Real-world Plone Experiences
Matt Blair of Humaninet has published a lengthy review of their experiences with Plone 2.05 and Plone 2.1.2. It's a meaty nugget of real-world nonprofit-sector Plone experience.
Late spring must be NGO season for Plone. Following hot on the heels of Oxfam GB's very successful Ploneability Plone for NGOs mini-conference, Matt Blair, Humaninet's Chief Plonista, has written at length about his experiences implementing Plone as a collaboration tool for Humaninet's internal and external project teams.
There's a lot of great feedback in these documents, covering both the general usability of Plone, as well as features specific to intensive team collaboration.
Matt's also written a very practical guide to evaluating third party Products for Plone, which contains a ton of hard-won wisdom, a simple explanation of Humaninet's custom workflows (a great example of this powerful feature in a real-world situation), and some interesting thoughts about Plone's unsuitability for multi-author real-time collaborative document editing. (Which is a darn hard problem, I might add, which no open-source CMS solves very well. Yet.)
Matt's writeup deserves a much closer look than I've had time to give it, but one thought that occurs to me right off is this: a bunch of his needs and frustrations seem to revolve around's Plone lack of built-in document versioning and rollback. I'm surprised that he didn't give CMFEditions a whirl, which on the surface seems like it's exactly what he needs, and was sponsored in large part by a fellow NGO, Oxfam GB, who presumably are using it for similar use cases.
Matt's notes on Plone usability
While browsing around on Matt's site, I noticed that he has a very honest post about Plone's usability and accessibility for the average systems integrator. http://notes.elsewisemedia.com/2006/03/07/nosi-plone-usability/
Matt Blair
Do you know Matt Blair or how to contact him?

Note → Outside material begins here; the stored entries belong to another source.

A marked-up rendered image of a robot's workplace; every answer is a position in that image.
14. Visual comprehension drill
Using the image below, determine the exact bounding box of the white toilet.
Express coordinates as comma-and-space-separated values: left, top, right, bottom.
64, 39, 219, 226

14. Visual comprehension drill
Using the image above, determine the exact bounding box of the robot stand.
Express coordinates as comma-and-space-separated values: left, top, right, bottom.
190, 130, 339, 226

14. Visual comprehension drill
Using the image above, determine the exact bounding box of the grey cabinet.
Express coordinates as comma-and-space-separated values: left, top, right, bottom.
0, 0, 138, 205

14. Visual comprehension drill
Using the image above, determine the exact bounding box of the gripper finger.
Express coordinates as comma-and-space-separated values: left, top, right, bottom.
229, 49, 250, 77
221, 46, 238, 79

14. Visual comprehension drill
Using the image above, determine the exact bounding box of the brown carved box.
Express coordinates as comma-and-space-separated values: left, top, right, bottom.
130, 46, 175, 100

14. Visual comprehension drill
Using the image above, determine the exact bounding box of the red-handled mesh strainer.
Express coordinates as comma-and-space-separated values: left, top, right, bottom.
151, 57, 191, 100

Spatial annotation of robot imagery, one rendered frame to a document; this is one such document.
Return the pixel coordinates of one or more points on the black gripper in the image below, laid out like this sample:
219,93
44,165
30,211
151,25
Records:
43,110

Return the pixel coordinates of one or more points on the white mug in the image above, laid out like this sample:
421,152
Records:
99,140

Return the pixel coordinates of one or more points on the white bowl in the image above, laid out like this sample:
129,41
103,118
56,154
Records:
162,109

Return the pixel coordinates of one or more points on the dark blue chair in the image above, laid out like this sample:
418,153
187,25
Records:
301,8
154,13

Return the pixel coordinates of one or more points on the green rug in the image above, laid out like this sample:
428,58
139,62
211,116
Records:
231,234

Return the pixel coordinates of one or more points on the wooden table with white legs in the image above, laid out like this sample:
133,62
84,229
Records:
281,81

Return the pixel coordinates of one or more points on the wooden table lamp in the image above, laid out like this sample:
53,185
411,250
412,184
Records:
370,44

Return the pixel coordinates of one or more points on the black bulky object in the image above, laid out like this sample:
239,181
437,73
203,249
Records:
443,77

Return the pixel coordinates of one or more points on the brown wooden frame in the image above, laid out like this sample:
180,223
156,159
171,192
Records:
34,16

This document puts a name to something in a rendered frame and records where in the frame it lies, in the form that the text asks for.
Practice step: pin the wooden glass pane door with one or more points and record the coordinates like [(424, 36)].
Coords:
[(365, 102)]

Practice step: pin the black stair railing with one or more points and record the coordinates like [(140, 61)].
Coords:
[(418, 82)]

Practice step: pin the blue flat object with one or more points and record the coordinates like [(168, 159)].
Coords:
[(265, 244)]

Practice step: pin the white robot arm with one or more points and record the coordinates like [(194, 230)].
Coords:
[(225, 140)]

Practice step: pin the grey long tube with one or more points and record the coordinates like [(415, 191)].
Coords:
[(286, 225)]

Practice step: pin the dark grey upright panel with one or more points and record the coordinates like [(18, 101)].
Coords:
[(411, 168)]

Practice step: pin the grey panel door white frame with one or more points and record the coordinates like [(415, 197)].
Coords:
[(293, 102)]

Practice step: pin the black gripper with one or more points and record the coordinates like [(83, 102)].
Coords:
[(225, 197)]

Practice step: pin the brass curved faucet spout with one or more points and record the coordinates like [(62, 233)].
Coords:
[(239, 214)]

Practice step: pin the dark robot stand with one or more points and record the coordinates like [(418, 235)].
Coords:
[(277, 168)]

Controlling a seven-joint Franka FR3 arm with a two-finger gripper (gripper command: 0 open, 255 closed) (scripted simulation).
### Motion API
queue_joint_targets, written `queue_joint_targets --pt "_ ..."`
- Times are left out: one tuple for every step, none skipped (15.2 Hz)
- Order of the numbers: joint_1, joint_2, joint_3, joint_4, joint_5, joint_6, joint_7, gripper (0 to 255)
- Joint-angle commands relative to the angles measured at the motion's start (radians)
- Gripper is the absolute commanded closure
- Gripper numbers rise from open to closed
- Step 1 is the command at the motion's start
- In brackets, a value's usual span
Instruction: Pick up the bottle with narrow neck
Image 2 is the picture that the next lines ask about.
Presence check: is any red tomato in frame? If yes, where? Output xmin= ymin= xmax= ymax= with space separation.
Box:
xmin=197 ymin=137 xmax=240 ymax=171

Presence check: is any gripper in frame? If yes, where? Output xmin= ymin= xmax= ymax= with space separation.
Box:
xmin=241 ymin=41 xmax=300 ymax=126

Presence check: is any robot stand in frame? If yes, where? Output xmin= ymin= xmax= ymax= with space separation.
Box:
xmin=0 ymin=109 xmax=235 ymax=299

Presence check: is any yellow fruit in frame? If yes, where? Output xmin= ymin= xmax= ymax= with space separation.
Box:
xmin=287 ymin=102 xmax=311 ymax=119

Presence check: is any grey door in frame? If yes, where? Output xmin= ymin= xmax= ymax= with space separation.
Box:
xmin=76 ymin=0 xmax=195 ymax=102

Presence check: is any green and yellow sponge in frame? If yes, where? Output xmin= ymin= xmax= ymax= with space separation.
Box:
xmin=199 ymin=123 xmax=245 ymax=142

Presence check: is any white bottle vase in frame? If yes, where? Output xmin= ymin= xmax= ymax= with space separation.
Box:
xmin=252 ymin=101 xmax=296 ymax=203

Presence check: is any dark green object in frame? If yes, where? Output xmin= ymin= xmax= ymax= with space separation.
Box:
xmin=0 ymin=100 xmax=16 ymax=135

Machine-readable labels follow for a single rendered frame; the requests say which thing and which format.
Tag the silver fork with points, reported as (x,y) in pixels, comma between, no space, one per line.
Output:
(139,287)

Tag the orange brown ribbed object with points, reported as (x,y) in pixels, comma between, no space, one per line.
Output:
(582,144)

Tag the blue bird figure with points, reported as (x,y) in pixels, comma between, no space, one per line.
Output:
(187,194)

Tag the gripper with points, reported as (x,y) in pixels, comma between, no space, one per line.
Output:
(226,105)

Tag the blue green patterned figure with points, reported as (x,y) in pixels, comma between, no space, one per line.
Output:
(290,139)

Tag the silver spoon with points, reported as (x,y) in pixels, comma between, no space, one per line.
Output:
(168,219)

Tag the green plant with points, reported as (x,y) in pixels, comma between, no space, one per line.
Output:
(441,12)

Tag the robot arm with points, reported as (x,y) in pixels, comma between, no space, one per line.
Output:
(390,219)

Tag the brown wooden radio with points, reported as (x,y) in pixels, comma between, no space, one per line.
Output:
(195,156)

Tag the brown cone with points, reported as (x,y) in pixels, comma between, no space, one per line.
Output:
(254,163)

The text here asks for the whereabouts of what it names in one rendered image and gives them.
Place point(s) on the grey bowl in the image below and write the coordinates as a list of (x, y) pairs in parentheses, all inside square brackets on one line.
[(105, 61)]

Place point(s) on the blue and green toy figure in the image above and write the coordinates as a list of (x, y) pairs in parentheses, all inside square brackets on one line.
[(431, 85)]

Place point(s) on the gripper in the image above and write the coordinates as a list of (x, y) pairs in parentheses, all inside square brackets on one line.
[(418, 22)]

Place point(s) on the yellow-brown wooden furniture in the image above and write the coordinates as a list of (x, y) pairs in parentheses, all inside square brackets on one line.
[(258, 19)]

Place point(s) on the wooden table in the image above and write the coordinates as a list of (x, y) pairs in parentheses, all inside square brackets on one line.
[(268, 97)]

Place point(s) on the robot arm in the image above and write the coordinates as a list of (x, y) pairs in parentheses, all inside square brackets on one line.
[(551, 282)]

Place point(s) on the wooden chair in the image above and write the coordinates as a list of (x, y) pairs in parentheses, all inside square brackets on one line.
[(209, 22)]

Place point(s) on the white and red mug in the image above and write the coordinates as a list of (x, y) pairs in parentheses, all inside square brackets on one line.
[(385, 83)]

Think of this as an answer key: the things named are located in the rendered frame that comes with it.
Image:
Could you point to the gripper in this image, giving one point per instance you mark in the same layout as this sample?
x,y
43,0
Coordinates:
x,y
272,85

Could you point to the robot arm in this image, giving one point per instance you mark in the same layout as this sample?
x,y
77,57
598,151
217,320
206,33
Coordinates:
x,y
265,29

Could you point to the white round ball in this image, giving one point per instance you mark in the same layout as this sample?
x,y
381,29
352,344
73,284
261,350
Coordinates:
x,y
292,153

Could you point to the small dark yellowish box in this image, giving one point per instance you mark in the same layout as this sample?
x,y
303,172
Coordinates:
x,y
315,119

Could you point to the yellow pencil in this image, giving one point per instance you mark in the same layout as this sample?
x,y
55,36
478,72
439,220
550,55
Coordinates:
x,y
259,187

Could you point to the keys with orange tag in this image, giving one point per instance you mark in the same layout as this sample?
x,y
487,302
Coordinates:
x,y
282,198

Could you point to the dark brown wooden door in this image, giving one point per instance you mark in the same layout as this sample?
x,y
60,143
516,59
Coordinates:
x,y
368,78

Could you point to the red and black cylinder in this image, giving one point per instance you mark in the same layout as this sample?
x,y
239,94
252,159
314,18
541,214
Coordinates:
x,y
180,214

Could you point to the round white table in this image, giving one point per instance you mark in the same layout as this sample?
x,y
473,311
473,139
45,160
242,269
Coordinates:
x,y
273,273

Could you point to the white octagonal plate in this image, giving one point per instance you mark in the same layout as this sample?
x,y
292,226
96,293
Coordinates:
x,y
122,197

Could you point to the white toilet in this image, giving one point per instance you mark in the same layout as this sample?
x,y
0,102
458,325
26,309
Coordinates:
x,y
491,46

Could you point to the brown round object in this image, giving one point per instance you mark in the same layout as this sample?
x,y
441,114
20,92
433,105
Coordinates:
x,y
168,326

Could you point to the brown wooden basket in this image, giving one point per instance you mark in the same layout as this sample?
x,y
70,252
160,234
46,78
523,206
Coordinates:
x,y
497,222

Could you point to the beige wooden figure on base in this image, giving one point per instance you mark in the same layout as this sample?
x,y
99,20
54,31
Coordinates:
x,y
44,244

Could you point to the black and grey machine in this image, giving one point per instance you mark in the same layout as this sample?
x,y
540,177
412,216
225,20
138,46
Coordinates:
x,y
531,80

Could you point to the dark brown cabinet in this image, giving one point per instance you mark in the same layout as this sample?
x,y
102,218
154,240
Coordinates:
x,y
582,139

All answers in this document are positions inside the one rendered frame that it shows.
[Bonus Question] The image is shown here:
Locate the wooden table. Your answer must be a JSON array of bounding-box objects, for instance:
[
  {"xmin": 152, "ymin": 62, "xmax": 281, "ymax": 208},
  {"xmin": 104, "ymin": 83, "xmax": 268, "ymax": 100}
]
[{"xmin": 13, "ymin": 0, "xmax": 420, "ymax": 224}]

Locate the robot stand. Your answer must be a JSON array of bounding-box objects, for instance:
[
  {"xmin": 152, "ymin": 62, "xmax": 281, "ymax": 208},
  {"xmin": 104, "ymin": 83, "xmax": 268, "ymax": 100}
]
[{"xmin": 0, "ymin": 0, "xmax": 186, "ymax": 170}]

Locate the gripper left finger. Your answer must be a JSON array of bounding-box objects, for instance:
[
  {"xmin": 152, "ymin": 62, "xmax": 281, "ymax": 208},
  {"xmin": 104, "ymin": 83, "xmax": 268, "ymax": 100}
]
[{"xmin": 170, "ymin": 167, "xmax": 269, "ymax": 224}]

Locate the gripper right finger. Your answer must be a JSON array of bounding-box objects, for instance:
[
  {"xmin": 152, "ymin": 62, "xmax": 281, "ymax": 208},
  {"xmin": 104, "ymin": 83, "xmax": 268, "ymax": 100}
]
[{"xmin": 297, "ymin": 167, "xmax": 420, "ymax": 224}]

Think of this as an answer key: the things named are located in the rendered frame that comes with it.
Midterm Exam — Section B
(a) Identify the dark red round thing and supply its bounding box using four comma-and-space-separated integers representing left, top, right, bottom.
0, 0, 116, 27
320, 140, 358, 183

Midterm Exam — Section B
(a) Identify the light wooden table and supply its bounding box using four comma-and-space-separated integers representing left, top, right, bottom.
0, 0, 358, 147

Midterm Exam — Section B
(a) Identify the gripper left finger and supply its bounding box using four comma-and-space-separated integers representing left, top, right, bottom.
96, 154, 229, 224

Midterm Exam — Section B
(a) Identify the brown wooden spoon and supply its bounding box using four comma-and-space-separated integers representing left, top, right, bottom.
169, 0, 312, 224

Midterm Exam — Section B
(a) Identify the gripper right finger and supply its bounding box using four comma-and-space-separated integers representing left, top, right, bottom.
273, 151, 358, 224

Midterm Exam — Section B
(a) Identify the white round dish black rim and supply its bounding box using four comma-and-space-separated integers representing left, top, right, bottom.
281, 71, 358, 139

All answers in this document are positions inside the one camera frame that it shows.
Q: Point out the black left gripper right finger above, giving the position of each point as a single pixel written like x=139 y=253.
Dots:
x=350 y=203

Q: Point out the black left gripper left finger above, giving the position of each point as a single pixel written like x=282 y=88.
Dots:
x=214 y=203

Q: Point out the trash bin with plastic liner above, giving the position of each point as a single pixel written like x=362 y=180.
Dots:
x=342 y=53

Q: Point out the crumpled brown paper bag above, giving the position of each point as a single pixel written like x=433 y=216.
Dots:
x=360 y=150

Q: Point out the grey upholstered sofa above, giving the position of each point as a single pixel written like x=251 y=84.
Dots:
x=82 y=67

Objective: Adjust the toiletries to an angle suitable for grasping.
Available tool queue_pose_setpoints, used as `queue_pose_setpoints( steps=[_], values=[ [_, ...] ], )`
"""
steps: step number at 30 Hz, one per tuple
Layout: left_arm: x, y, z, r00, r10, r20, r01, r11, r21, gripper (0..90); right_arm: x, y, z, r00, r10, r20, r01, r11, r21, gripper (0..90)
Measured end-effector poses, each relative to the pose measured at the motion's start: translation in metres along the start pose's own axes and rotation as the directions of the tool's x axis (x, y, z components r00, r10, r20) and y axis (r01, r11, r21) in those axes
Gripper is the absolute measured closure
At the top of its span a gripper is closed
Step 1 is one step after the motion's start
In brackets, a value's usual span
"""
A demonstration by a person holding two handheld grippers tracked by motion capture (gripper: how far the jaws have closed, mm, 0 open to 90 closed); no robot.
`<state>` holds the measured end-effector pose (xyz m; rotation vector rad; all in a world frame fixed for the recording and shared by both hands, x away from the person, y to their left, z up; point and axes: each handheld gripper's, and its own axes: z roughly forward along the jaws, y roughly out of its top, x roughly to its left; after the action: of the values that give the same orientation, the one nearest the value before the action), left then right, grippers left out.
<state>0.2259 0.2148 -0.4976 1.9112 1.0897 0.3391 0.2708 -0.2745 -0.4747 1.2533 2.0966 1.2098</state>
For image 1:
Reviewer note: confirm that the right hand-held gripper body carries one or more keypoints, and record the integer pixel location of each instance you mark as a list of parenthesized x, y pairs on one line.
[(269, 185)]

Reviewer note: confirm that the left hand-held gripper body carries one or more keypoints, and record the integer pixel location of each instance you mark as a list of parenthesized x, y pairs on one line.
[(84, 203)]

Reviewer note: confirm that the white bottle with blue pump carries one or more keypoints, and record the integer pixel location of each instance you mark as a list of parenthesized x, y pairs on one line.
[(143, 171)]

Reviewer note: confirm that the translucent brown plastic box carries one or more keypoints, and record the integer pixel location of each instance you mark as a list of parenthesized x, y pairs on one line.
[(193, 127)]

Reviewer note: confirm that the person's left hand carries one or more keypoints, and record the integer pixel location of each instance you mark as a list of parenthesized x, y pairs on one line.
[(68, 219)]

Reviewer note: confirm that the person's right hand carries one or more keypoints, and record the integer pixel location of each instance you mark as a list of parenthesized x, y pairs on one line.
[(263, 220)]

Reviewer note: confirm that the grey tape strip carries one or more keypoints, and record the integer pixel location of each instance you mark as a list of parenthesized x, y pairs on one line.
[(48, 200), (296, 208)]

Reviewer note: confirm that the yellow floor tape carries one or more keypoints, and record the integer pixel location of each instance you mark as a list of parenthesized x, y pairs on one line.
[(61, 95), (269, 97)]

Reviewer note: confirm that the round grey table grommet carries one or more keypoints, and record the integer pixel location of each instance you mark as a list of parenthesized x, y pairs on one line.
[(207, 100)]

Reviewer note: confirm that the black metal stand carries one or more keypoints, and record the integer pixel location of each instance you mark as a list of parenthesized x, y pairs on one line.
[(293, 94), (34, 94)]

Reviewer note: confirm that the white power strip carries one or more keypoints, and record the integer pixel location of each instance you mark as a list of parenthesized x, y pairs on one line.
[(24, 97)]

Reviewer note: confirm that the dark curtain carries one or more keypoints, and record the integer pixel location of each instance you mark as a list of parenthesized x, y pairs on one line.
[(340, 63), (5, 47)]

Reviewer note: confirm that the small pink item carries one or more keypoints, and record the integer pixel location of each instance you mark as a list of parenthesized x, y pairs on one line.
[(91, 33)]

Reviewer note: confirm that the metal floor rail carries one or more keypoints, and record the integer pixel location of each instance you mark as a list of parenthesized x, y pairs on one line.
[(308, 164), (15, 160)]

There is a lot of good documentation on their site. It's a real shame that 99% of the people who look for Plone documentation will never see their website :-(
I'd like to encourage Matt to move some of his documentation onto plone.org (with the proper attribution, of course) in order to widen the audience it appeals to. However, I can't find his contact details on the web site. Do you know him?